> _Supplied material_:
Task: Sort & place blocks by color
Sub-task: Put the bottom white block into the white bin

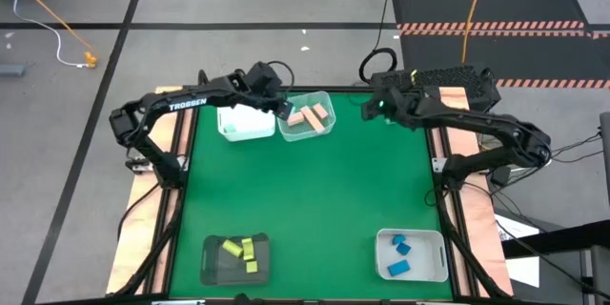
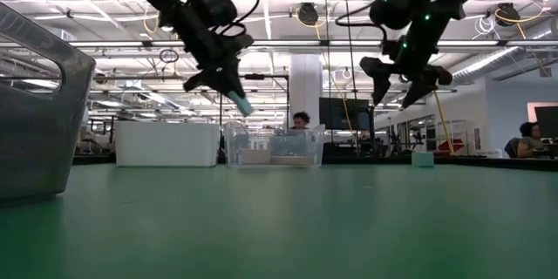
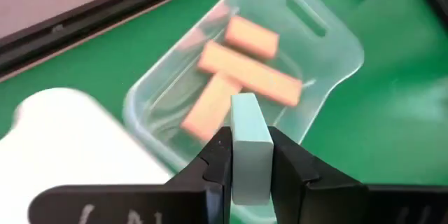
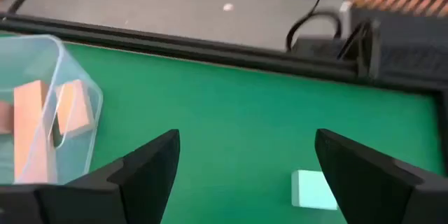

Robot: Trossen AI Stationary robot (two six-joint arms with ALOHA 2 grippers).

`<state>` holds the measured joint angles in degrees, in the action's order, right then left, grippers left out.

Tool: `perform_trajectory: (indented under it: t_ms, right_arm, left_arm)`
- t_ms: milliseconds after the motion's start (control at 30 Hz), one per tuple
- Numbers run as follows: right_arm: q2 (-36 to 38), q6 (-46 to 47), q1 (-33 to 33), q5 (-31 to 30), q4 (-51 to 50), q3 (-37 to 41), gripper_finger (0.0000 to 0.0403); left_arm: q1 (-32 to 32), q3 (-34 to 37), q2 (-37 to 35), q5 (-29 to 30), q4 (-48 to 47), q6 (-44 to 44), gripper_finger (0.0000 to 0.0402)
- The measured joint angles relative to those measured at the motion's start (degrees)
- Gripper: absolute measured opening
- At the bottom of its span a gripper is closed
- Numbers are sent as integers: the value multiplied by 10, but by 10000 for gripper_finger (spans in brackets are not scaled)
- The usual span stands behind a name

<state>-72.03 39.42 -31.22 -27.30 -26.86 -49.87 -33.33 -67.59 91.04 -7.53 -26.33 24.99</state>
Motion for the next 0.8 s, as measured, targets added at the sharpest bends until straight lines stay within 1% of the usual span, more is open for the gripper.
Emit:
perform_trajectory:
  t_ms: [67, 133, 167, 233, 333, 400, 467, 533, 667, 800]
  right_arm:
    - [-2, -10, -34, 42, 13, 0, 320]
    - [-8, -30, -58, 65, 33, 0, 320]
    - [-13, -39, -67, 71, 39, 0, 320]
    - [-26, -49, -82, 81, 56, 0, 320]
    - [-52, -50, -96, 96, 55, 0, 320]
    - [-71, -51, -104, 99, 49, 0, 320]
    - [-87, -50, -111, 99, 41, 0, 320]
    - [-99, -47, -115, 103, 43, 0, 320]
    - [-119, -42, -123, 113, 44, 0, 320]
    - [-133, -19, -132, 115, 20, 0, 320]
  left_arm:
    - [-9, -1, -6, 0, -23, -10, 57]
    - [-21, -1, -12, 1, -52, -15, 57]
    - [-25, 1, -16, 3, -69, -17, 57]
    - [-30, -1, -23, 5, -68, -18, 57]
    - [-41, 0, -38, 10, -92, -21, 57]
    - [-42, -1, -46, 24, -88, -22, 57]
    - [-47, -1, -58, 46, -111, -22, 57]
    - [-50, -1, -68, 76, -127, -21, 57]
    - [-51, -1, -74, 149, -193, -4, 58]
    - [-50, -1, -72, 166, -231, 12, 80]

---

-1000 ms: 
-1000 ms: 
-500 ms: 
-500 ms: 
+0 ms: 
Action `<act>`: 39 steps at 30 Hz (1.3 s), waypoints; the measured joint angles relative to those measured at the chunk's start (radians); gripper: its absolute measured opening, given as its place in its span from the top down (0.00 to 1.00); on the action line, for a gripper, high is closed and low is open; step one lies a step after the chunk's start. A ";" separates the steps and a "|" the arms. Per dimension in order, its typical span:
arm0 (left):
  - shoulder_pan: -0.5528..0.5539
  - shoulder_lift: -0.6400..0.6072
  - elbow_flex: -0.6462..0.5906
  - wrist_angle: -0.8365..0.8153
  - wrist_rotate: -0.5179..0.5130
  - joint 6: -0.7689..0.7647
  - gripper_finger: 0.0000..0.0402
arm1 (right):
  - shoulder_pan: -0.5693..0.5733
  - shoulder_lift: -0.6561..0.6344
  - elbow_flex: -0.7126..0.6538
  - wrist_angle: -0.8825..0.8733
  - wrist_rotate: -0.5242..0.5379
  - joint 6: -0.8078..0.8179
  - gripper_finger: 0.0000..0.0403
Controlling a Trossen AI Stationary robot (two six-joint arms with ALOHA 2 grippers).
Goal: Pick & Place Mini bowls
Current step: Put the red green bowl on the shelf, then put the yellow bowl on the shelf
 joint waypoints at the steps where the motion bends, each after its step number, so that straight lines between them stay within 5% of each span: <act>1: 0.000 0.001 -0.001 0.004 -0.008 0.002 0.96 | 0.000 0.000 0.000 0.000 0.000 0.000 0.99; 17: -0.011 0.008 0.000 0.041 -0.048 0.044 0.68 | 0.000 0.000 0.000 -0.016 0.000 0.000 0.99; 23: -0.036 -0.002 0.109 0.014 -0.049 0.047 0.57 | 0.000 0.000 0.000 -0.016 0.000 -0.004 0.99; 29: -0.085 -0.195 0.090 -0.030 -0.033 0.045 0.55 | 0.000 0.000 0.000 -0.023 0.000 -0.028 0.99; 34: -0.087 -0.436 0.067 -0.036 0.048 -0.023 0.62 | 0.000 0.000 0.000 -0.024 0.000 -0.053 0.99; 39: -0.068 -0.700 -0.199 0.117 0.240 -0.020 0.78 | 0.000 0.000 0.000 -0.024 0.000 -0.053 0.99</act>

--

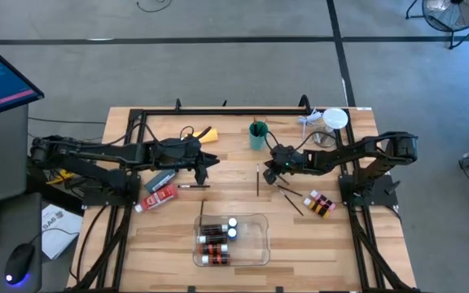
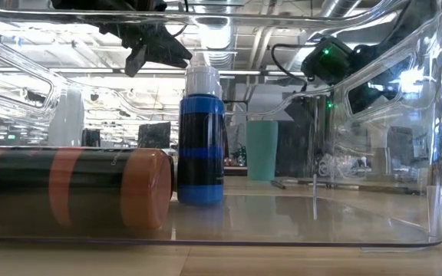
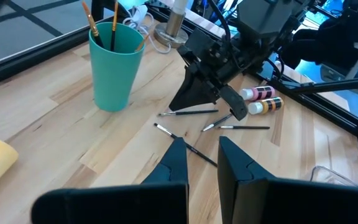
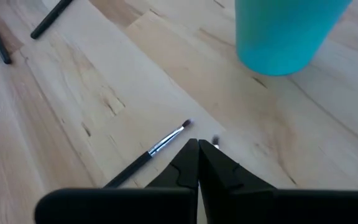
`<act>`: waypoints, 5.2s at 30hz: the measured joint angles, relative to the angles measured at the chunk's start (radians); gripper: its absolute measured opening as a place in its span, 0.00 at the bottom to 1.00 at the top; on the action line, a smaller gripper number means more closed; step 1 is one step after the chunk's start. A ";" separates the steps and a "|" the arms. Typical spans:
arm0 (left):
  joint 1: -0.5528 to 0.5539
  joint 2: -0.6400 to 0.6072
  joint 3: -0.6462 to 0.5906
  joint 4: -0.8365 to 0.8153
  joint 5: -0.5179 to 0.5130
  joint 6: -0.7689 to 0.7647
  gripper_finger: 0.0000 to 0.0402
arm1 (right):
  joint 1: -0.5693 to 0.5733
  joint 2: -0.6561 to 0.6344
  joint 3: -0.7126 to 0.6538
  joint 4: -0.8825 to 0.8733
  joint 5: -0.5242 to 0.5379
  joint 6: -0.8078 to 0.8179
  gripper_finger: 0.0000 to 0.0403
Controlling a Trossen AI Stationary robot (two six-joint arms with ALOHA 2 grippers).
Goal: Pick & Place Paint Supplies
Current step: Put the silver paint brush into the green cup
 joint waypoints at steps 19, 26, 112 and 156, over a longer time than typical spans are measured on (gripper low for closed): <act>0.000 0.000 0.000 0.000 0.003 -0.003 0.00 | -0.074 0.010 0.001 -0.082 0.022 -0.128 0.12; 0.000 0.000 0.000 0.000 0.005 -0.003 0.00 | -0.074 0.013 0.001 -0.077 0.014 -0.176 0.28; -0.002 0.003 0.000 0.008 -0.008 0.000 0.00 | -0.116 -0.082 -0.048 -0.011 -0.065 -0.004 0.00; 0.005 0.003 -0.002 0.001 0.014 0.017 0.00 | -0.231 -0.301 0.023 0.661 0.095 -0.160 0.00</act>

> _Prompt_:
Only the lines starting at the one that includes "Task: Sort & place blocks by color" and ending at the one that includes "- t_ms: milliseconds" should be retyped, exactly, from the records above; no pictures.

> _Answer box_:
Task: Sort & place blocks by color
Sub-task: Put the bottom white block into the white bin


Robot: Trossen AI Stationary robot (two six-joint arms with ALOHA 2 grippers).

`<state>` holds the measured joint angles in degrees, in the action's order, right then left, grippers left out.

Tool: `perform_trajectory: (indented under it: t_ms, right_arm, left_arm)`
- t_ms: milliseconds after the motion's start (control at 30 Hz), one per tuple

Nothing further remains for this exercise.